• **About this task**
Find the lines in the listing below that have the word "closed" and give their count, nothing else.
# # # #
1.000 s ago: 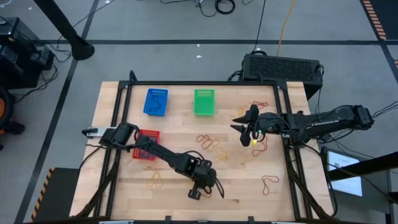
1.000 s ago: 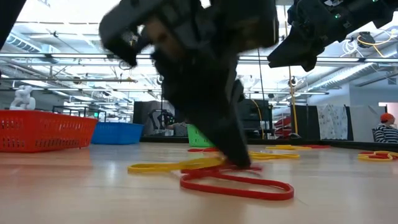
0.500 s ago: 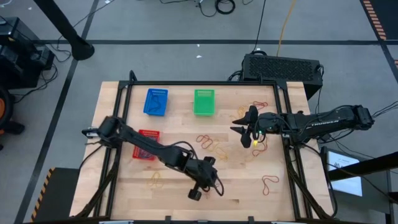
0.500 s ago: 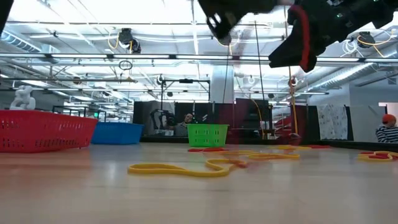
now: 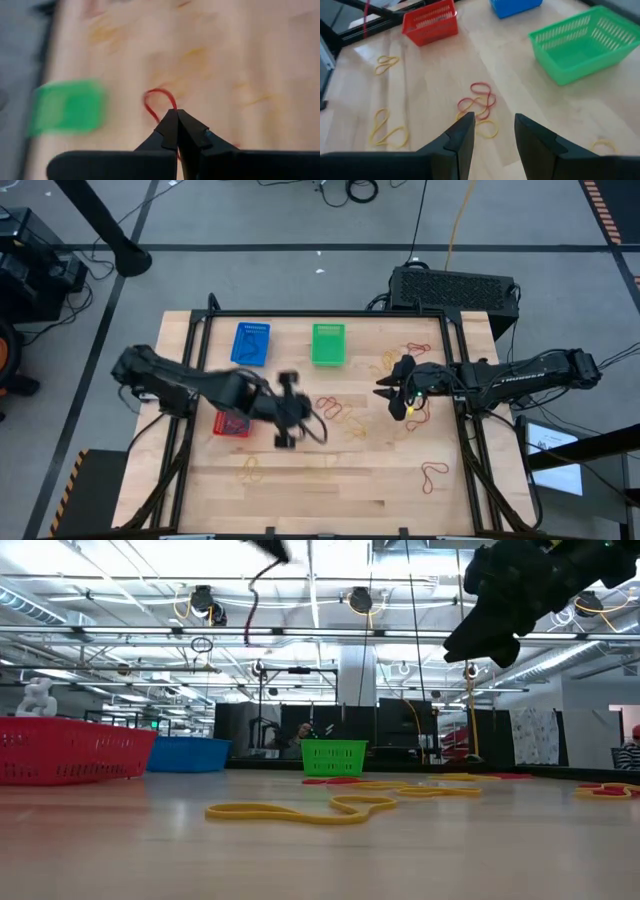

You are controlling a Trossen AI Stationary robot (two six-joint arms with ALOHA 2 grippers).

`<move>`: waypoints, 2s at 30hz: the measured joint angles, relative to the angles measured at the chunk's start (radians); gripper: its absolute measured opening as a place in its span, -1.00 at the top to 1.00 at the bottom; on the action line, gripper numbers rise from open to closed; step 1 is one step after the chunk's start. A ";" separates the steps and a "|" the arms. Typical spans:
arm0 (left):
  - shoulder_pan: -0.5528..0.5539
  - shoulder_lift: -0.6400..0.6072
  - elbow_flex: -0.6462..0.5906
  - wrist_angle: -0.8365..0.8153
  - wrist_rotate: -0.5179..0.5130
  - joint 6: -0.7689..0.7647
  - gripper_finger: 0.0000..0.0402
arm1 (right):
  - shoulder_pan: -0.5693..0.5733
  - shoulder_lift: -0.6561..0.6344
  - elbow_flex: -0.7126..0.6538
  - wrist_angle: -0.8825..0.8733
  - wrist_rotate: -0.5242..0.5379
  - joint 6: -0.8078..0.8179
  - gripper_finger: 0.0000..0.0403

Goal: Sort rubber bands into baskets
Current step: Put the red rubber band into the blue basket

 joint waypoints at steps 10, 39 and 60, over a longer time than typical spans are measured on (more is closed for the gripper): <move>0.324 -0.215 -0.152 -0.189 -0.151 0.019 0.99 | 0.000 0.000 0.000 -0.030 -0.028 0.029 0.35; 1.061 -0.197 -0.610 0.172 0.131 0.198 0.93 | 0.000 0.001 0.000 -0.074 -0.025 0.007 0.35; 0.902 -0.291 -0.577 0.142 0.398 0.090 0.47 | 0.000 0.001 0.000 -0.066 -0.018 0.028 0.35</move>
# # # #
• **Task result**
2